Get flu shot early, experts say, as bug begins to make rounds
Flu season has begun — and health experts are advising people not to wait to get a flu shot. Flu season typically runs from October to May each year. While flu symptoms can be mild — they can also be serious, to the point of life-threatening, particularly for the elderly and individuals with compromised immune systems.
The Centers for Disease Control and Prevention say virus can cause around 200,000 hospitalizations and cause between 36,000 deaths each year in the U.S. It can lead to pneumonia and cause seizures in children.
Those interested in receiving flu shots may consult their personal doctor or visit a local pharmacy, including Rite-Aid or Walgreens.
The Oneida County Health Department has both the adult flu vaccine as well as a limited supply of the children’s flu vaccine. The cost is $25.00 per shot. The health department also has the high dose flu vaccine, which costs $50 per dose. The department does take a variety of health insurance coverages.
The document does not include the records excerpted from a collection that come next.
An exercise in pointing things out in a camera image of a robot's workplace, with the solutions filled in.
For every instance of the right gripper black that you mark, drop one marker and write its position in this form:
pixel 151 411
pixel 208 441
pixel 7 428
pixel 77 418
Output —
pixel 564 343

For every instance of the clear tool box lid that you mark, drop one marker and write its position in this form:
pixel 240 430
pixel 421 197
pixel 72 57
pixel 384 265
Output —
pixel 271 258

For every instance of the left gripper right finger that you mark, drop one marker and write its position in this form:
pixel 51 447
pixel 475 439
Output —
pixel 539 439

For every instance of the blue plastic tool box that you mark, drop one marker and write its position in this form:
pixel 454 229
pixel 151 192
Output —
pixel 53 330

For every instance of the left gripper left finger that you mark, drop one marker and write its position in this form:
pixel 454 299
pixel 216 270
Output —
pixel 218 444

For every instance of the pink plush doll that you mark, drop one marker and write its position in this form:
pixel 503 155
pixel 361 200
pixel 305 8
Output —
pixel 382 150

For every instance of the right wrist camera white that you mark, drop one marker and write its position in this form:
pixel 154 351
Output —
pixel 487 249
People can visit the county’s website for various vaccine clinics or call the department at 315-798-5747 to schedule an appointment or for additional information.
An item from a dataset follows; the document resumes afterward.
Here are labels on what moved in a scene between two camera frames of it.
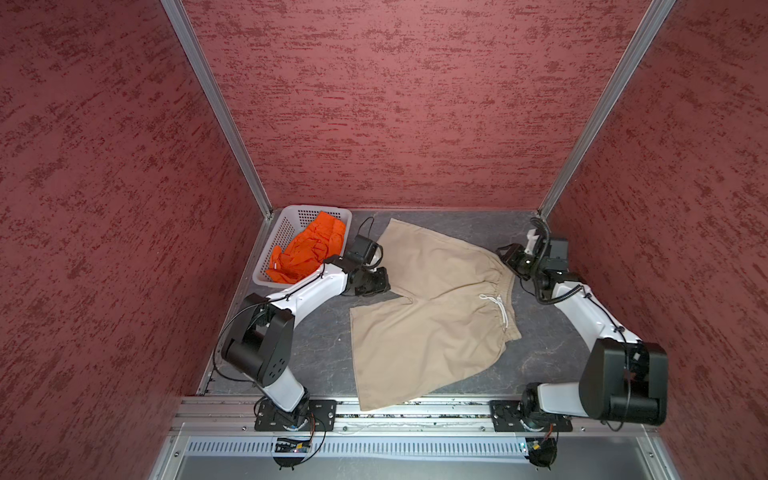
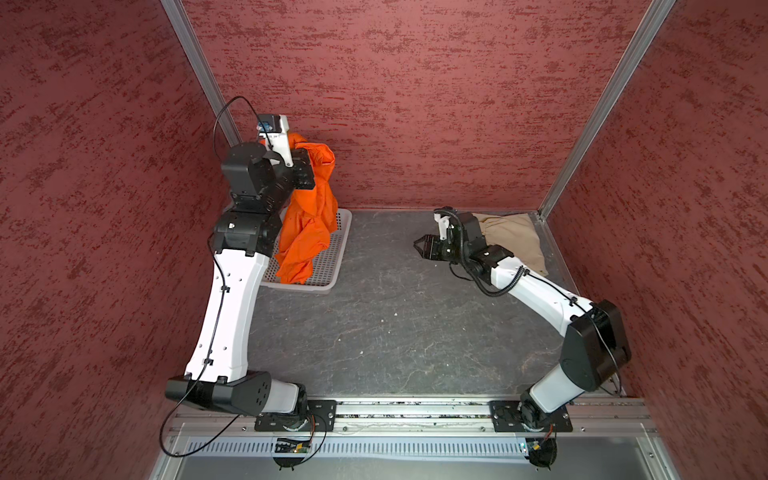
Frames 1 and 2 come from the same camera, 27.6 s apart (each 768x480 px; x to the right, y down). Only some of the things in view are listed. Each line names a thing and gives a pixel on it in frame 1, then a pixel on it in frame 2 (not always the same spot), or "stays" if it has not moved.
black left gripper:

The flu vaccine is 50 percent effective for older adults and 70 percent effective for younger, healthy people, according to the CDC. Those at risk include adults aged 65 and older, children under two, pregnant mothers, and the chronically ill.
The benefits of the flu vaccine, experts say, outweigh any discomfort.
“The flu vaccine is not the complete virus; it’s broken up pieces of the virus,” Dr. William Schaffner, Professor of Medicine and Infectious Disease Researcher at Vanderbilt University, said.
Common side effects of the flu vaccine include a headache, sore arm, redness and a bump near the injection site. “About 1.5 to 2 percent of people will actually get a degree of fever for a day. But that’s just a reaction to the vaccine,that’s not the flu,” Schaffner said. “The influenza vaccine cannot reconstitute itself and give you the flu. If you get sick after being vaccinated, it means you were already sick. These symptoms are your body reacting to the shot, and not the flu itself.”
The flu vaccine does not cause any neurological disorders. “There is no association between the flu vaccine and autism,” Schaffner said. “The one neurological disorder, which anyone has a one-in-a-milion chance of getting, is Guillain-Barre syndrome, from which most people completely recover.”
Experts recommend people receive the vaccine by the end of November.
“There’s a little more importance to talking about how late you can get the vaccine, because much of the interest on the part of providers and patients stops around Thanksgiving,” Schaffner said. “But the flu usually, but not always, peaks in the United States around February.”
Experts also say it’s important to receive yearly vaccinations.
Schaffner said there are two reasons for this. “We have to reconstitute the vaccine often in anticipation for what the dominant flu strains will be each year. And, flu protection has a way of waning for the elderly and the infirm. The vaccination does not last for more than one season.”